Image Computing: Point Operations, Filters, and convolution
Convolution Neural Networks: recognition, detection, and segmentation.
Multimedia at the age of AI: embedding of text, images, and other media and their applications (text-to-image, text-to-speech, …), Transformers basics, Multimodal Large Language Models.
Fourier Transform: Understanding frequency components of signals, focusing on imaging.
Multimedia compression basics: Lossless Compression: Variable length coding, Dictionary-based coding. Basics for Lossy Compression: Fourier Transform, Discrete Cosine Transform.
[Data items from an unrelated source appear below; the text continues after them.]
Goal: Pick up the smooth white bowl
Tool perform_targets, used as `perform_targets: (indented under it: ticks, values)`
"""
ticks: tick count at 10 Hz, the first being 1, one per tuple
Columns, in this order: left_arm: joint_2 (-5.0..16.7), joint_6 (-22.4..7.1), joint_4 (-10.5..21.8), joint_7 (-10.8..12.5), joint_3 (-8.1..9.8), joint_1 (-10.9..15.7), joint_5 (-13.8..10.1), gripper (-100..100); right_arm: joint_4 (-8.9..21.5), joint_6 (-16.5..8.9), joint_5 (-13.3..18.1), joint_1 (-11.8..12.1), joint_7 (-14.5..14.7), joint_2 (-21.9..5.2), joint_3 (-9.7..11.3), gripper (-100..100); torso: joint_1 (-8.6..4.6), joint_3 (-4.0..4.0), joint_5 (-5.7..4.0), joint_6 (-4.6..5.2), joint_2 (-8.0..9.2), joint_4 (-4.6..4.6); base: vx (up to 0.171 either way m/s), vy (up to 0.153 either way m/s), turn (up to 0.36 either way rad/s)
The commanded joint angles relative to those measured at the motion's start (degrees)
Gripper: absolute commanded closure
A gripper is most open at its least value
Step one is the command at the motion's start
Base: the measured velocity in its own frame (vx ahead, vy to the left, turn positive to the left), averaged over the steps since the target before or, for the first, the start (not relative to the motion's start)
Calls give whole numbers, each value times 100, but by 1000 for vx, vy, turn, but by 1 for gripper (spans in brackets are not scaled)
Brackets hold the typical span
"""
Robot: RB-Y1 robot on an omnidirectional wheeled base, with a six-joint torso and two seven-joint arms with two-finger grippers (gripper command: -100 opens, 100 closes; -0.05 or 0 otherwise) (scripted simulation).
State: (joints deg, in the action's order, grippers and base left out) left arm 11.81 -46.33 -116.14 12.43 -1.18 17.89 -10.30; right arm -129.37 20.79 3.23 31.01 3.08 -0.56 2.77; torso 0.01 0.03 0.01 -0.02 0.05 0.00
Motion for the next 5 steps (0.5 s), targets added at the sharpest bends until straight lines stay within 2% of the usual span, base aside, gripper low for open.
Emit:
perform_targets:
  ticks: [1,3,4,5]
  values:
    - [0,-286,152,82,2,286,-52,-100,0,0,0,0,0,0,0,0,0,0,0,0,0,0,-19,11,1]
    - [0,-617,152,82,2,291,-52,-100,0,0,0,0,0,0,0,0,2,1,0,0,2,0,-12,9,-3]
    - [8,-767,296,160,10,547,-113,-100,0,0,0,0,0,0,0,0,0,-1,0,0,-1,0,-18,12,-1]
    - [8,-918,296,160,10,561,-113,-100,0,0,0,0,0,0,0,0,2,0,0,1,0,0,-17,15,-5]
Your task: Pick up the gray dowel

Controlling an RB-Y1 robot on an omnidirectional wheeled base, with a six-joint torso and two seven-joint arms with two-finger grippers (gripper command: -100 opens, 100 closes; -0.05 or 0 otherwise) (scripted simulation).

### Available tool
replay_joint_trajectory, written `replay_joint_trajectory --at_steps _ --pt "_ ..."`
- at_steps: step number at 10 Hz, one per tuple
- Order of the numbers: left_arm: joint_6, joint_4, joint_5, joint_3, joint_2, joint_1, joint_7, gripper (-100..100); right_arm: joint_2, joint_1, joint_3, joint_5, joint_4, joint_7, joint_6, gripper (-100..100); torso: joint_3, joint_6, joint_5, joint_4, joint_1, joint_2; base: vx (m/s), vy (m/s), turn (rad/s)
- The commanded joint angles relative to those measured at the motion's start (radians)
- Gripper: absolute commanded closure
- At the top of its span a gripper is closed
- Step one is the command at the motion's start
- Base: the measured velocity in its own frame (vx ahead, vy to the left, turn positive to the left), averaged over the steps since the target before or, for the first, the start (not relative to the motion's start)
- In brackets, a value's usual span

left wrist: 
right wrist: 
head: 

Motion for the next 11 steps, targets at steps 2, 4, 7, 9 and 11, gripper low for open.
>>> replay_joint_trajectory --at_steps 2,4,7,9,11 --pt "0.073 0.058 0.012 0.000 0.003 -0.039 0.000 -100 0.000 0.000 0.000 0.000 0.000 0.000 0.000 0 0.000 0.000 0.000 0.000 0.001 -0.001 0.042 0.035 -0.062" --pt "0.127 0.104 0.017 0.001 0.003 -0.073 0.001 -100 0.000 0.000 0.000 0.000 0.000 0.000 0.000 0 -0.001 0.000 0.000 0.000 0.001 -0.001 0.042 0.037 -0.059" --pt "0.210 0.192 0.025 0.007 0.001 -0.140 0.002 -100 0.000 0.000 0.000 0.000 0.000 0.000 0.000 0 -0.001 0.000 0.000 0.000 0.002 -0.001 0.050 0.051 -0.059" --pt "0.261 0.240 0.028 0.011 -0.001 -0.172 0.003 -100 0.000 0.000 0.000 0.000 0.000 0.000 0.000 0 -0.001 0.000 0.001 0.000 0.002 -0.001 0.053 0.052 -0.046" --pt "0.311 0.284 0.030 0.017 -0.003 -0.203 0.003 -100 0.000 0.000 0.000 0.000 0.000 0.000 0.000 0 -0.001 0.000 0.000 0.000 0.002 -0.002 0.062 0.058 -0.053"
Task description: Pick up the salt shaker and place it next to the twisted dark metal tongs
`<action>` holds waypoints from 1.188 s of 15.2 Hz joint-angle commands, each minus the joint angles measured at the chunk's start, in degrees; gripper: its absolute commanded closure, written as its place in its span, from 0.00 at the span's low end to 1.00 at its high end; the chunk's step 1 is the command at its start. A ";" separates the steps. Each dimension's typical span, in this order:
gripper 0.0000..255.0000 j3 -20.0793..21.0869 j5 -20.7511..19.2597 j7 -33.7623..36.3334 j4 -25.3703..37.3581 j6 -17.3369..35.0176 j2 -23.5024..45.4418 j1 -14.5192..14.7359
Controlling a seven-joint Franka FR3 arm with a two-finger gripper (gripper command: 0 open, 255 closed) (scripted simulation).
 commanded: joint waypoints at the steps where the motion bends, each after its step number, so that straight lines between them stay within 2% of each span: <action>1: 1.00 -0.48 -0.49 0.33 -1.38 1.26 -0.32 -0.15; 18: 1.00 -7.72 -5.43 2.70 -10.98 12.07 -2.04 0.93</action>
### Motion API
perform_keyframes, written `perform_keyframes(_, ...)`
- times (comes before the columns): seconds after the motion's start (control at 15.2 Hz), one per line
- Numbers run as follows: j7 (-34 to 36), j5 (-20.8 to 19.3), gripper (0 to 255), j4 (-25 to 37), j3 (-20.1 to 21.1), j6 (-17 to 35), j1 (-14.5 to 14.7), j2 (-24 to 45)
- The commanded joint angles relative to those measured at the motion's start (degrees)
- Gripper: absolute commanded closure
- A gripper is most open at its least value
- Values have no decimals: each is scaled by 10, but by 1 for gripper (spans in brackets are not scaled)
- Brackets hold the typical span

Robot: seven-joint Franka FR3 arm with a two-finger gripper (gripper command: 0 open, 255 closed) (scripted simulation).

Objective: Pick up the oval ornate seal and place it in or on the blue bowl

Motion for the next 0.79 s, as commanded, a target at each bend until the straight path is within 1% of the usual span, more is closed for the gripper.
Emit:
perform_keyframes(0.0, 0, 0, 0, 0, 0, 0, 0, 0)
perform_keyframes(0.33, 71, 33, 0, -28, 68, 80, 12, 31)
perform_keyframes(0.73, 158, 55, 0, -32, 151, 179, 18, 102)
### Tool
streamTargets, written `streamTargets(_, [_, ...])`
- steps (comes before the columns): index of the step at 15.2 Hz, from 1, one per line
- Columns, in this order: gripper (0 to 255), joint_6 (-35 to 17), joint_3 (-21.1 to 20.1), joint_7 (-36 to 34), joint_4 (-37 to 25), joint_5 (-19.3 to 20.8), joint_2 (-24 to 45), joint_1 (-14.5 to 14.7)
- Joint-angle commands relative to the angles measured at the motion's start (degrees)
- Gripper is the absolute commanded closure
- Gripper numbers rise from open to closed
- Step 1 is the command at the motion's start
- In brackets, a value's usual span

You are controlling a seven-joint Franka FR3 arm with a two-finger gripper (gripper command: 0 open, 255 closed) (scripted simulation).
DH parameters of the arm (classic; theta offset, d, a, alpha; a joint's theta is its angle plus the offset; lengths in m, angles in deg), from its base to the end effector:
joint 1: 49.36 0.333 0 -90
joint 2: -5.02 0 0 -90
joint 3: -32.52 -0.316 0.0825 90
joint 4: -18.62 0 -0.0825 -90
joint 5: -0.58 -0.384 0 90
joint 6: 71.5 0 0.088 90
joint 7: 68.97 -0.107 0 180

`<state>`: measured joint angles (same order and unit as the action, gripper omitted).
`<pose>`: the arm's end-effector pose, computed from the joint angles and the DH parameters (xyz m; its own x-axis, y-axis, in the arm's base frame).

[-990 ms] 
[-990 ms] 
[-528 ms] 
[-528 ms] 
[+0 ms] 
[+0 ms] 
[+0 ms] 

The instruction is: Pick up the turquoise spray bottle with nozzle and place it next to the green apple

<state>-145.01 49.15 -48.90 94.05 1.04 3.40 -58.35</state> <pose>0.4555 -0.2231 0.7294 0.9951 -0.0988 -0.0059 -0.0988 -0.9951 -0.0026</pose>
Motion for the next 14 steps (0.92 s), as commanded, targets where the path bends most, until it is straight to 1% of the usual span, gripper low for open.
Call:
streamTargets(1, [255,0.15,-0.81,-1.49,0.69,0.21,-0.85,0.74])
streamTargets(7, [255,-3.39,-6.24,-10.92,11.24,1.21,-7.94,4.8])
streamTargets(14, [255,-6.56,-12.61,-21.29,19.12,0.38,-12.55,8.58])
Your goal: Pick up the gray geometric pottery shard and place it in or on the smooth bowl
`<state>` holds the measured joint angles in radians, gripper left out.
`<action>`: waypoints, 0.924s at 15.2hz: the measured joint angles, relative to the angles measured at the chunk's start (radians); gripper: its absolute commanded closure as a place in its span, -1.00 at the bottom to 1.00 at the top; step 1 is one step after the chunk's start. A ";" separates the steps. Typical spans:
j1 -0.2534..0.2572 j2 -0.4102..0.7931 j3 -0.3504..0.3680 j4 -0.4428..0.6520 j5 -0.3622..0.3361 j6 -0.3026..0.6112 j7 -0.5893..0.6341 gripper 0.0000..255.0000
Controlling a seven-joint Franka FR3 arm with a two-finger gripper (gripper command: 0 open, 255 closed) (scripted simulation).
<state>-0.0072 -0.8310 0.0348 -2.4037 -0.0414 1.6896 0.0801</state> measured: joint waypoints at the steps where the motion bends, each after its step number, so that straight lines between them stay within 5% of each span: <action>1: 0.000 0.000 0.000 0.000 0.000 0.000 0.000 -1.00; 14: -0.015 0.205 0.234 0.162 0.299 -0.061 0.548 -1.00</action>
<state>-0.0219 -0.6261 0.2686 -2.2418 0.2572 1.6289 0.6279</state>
Application to image compression (JPEG compression), Video compression (MPEGs), Audio compression (MP3)
- Expected Work: Homework/programming assignments and small projects
- Exams: Quizzes, Midterm and Final
- Learning Goals:
The aim of CS334 is to introduce fundamental techniques and concepts used in computational imaging and multimedia. Upon completion of this course, a successful student should be able to design and implement programs that deal with image, video, and audio data.